ACTIVITY → Can you set down, exactly as they appear below, the lines from the opening of the material through the one bearing "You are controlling", minus the pictures?

DATA SHOWN →
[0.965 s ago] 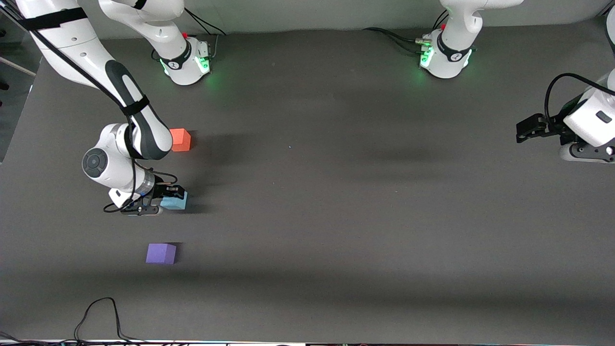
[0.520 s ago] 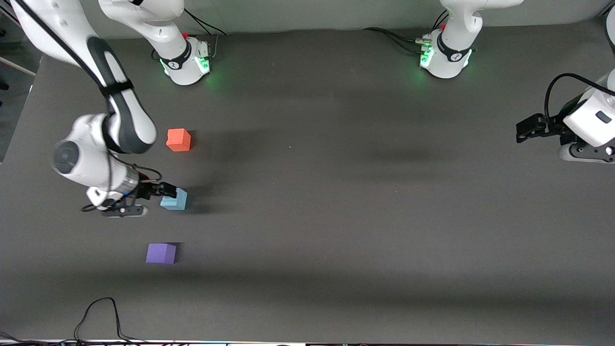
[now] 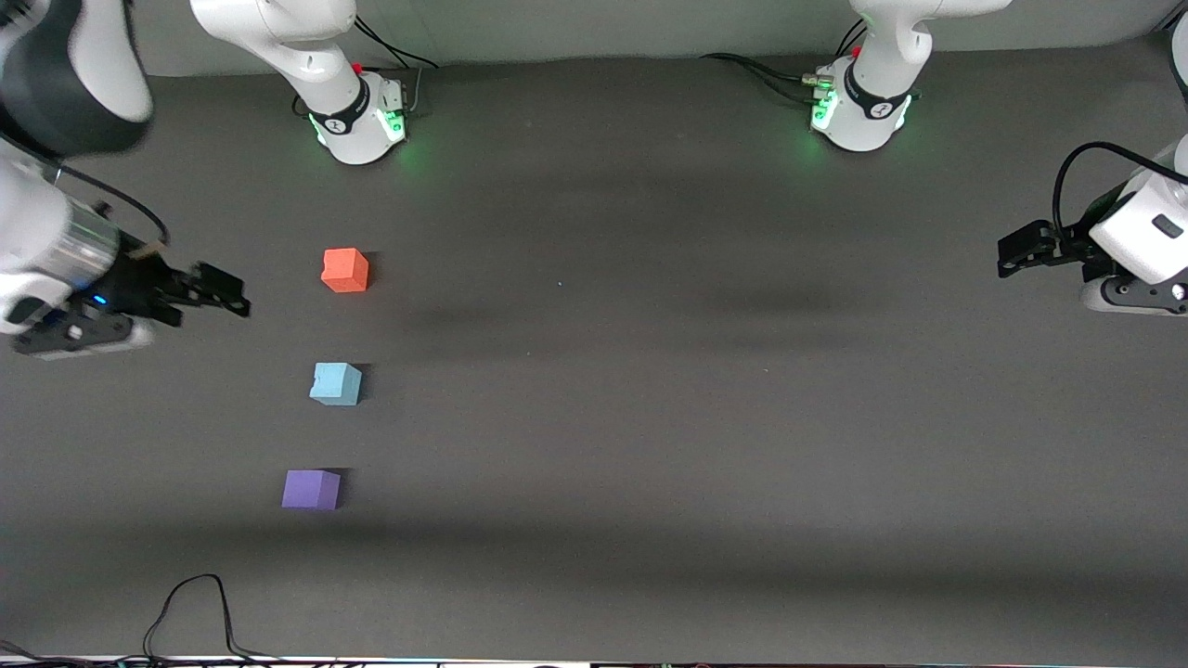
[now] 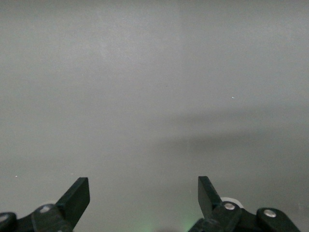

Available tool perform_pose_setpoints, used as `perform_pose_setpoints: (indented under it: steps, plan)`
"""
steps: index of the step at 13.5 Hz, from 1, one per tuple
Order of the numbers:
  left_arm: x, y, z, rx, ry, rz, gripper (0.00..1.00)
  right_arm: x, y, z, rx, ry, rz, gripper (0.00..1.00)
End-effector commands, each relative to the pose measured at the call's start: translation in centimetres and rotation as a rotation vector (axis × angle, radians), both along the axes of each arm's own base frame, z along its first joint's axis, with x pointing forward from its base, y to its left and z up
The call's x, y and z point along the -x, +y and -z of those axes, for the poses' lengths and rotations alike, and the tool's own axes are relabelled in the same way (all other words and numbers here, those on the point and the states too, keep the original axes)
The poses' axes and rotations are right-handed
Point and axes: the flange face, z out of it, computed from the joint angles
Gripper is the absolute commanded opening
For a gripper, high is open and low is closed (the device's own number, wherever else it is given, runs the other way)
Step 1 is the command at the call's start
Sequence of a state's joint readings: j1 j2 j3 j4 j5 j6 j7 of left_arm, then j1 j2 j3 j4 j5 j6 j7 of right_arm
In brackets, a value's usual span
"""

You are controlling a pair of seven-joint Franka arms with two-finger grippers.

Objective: Place blue block between orange and purple blocks
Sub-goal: 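Open the right gripper and lift it away from the blue cube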

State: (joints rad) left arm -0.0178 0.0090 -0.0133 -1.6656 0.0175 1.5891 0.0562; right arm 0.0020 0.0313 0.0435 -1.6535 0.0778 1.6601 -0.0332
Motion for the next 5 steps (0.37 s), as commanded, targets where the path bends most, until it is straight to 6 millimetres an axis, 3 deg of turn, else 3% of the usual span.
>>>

WRITTEN SOLUTION →
[0.965 s ago] 
[0.520 s ago] 
[now] 
[now] 

Available tool perform_pose_setpoints, used as `perform_pose_setpoints: (indented under it: steps, plan)`
"""
steps: index of the step at 13.5 Hz, from 1, one per tuple
Order of the numbers:
  left_arm: x, y, z, rx, ry, rz, gripper (0.00..1.00)
  right_arm: x, y, z, rx, ry, rz, gripper (0.00..1.00)
End-effector commands, each relative to the pose measured at the call's start: translation in centimetres and rotation as a rotation vector (axis × angle, radians), both along the axes of each arm's own base frame, z along its first joint's axis, with x pointing forward from its base, y to its left and z up
The call's x, y and z point along the -x, +y and -z of those axes, for the poses' lengths and rotations alike, and the tool's own axes are relabelled in the same way (all other words and numbers here, those on the point and the states too, keep the original axes)
The poses' axes and rotations are right-handed
Point and axes: the flange face, z out of it, computed from the joint angles
Gripper is the absolute commanded opening
For a gripper, high is open and low is closed (the device's own number, wherever else it is given, runs the other way)
Step 1 is the command at the call's start
Sequence of a state's joint readings: j1 j2 j3 j4 j5 j6 j7 of left_arm, then j1 j2 j3 j4 j5 j6 j7 of right_arm
In brackets, a value's usual span
"""

You are controlling a pair of seven-joint Franka arms with two-finger grippers.

This is the complete output.